» **Your instructions**:
Below are entries; work out how many of their lines hold "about", giving only that number.

━━━━━━━━━━━━━━━━━━━━

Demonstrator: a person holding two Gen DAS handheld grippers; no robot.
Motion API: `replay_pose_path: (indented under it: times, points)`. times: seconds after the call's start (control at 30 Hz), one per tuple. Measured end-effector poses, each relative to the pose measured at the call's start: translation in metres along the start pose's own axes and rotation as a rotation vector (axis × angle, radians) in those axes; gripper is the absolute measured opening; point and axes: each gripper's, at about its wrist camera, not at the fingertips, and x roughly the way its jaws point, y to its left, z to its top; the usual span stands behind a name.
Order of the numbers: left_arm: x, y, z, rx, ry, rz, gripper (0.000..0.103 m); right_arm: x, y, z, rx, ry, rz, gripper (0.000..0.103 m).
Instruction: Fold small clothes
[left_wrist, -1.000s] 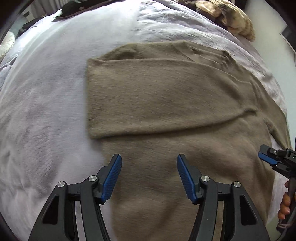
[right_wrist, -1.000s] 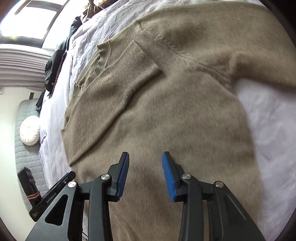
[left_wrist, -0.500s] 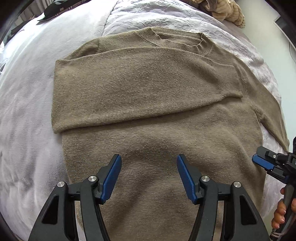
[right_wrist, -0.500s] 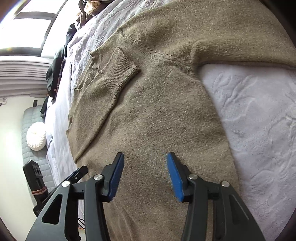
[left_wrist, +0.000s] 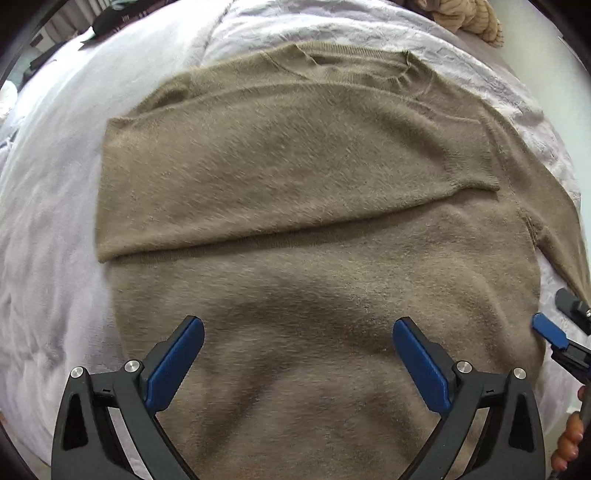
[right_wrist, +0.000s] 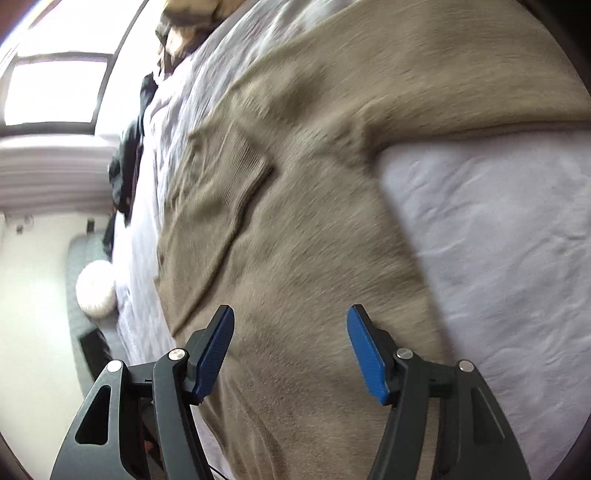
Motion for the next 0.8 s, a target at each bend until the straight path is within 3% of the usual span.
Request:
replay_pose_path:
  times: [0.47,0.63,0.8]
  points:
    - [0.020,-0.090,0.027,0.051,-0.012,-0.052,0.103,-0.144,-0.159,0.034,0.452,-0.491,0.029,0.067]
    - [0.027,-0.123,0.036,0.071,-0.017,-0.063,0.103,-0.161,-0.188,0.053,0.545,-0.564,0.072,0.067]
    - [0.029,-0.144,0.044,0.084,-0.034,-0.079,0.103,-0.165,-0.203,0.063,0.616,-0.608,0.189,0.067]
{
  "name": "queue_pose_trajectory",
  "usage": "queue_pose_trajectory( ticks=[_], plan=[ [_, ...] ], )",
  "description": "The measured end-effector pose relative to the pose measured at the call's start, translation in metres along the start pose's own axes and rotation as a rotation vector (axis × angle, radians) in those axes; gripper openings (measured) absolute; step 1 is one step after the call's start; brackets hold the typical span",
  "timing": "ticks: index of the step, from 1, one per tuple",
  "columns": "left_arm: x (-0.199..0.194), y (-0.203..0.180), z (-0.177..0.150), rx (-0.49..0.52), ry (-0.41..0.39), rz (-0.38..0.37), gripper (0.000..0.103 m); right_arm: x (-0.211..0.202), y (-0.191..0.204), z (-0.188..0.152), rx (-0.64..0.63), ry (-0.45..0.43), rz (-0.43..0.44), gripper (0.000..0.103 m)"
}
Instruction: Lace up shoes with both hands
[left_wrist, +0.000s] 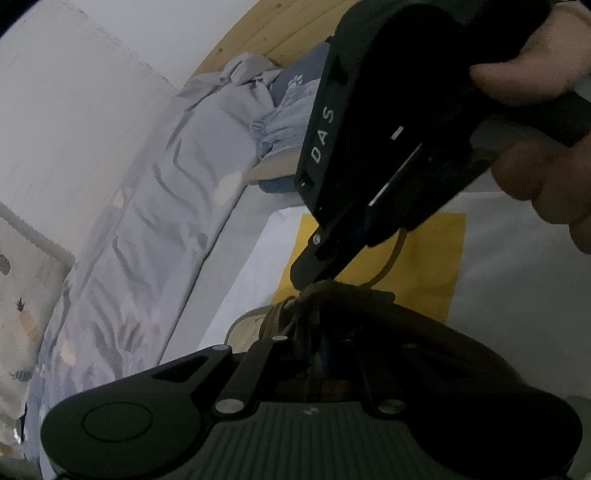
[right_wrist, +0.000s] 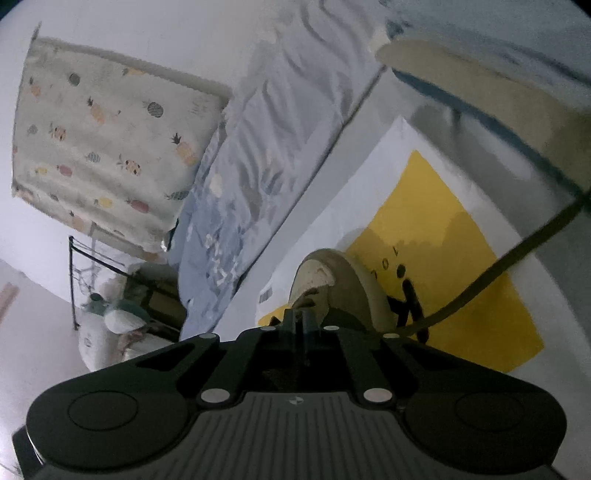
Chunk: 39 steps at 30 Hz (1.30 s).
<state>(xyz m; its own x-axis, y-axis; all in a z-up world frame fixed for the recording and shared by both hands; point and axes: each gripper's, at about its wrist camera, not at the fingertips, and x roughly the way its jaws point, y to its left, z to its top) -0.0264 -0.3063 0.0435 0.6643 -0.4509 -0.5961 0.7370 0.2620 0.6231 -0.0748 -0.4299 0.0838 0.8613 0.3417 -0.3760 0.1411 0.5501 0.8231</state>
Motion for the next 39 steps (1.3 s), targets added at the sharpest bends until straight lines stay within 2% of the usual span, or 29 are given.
queue_pose_trajectory(
  ticks=[9, 15, 20, 21, 25, 32, 36, 39],
  plan=[
    [-0.006, 0.009, -0.007, -0.043, 0.033, 0.051, 0.011, -0.013, 0.010, 0.005, -0.079, -0.078, -0.078, 0.001],
    [-0.019, 0.011, -0.006, -0.060, 0.013, 0.098, 0.011, -0.017, 0.013, 0.007, -0.100, -0.086, -0.089, 0.001],
    [-0.027, 0.024, -0.005, -0.093, 0.003, 0.155, 0.019, -0.018, 0.014, 0.009, -0.128, -0.082, -0.100, 0.001],
    [-0.029, 0.027, -0.005, -0.102, 0.002, 0.166, 0.024, -0.019, 0.013, 0.009, -0.128, -0.081, -0.102, 0.001],
    [-0.031, 0.037, -0.005, -0.123, 0.026, 0.213, 0.025, -0.023, 0.013, 0.009, -0.146, -0.093, -0.117, 0.001],
    [-0.035, 0.031, -0.009, -0.116, 0.045, 0.190, 0.025, -0.031, 0.007, 0.015, -0.151, -0.133, -0.157, 0.001],
    [-0.040, 0.030, -0.005, -0.138, 0.011, 0.166, 0.025, -0.031, 0.002, 0.015, -0.120, -0.118, -0.136, 0.001],
    [-0.041, 0.027, 0.000, -0.133, 0.008, 0.137, 0.025, -0.031, -0.009, 0.023, -0.044, -0.097, -0.094, 0.001]
  ],
)
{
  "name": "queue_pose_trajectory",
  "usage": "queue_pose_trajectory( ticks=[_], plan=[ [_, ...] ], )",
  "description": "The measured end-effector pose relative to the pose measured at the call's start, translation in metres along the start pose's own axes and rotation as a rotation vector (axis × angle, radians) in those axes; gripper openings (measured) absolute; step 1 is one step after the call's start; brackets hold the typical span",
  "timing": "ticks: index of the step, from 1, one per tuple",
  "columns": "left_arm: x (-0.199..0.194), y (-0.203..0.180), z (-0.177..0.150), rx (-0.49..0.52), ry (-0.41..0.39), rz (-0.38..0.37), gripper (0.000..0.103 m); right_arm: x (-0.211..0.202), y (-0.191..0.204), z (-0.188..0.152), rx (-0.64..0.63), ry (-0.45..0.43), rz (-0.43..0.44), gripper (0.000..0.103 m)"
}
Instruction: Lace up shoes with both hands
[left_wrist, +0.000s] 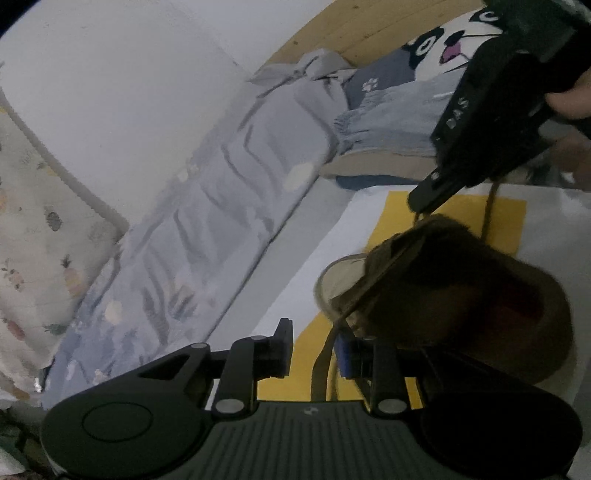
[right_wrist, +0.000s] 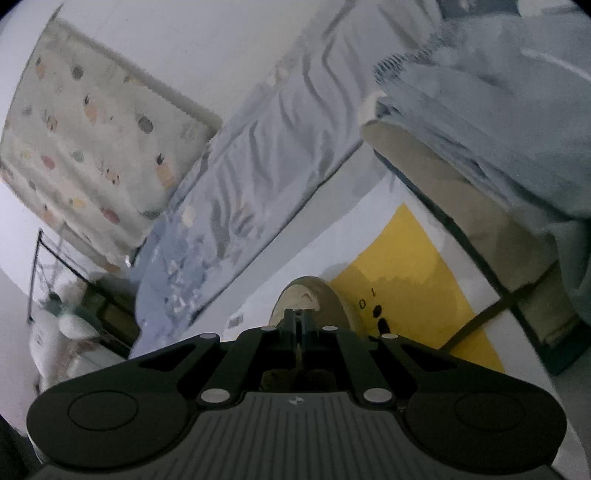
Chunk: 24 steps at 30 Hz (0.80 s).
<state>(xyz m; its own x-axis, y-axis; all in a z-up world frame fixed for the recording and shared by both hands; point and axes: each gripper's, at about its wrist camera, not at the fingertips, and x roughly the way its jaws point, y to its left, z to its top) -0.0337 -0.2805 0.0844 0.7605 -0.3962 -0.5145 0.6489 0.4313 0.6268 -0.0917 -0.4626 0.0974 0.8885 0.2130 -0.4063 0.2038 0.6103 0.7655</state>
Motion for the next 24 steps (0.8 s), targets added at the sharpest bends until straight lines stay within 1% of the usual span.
queue_pose_trajectory(
  ticks=[3, 8, 10, 11, 16, 24],
  plan=[
    [0.004, -0.002, 0.001, 0.015, 0.010, -0.005, 0.025, 0.002, -0.011, 0.006, 0.066, 0.018, 0.022, 0.003],
    [0.008, -0.001, 0.002, 0.028, 0.014, -0.004, 0.025, -0.007, -0.015, 0.014, 0.083, -0.032, -0.008, 0.008],
    [0.008, -0.001, 0.003, 0.037, 0.015, 0.001, 0.025, -0.008, -0.018, 0.017, 0.089, -0.034, -0.017, 0.011],
    [0.008, -0.001, 0.003, 0.037, 0.015, 0.002, 0.025, -0.007, -0.019, 0.017, 0.094, -0.029, -0.017, 0.011],
    [0.011, -0.002, 0.004, 0.043, 0.021, 0.001, 0.025, -0.004, -0.016, 0.013, 0.120, 0.030, 0.035, 0.011],
    [0.011, -0.001, 0.003, 0.048, 0.025, -0.004, 0.025, -0.016, -0.006, 0.013, 0.121, 0.021, 0.084, 0.012]
  ],
)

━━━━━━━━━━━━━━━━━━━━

» **Output**:
3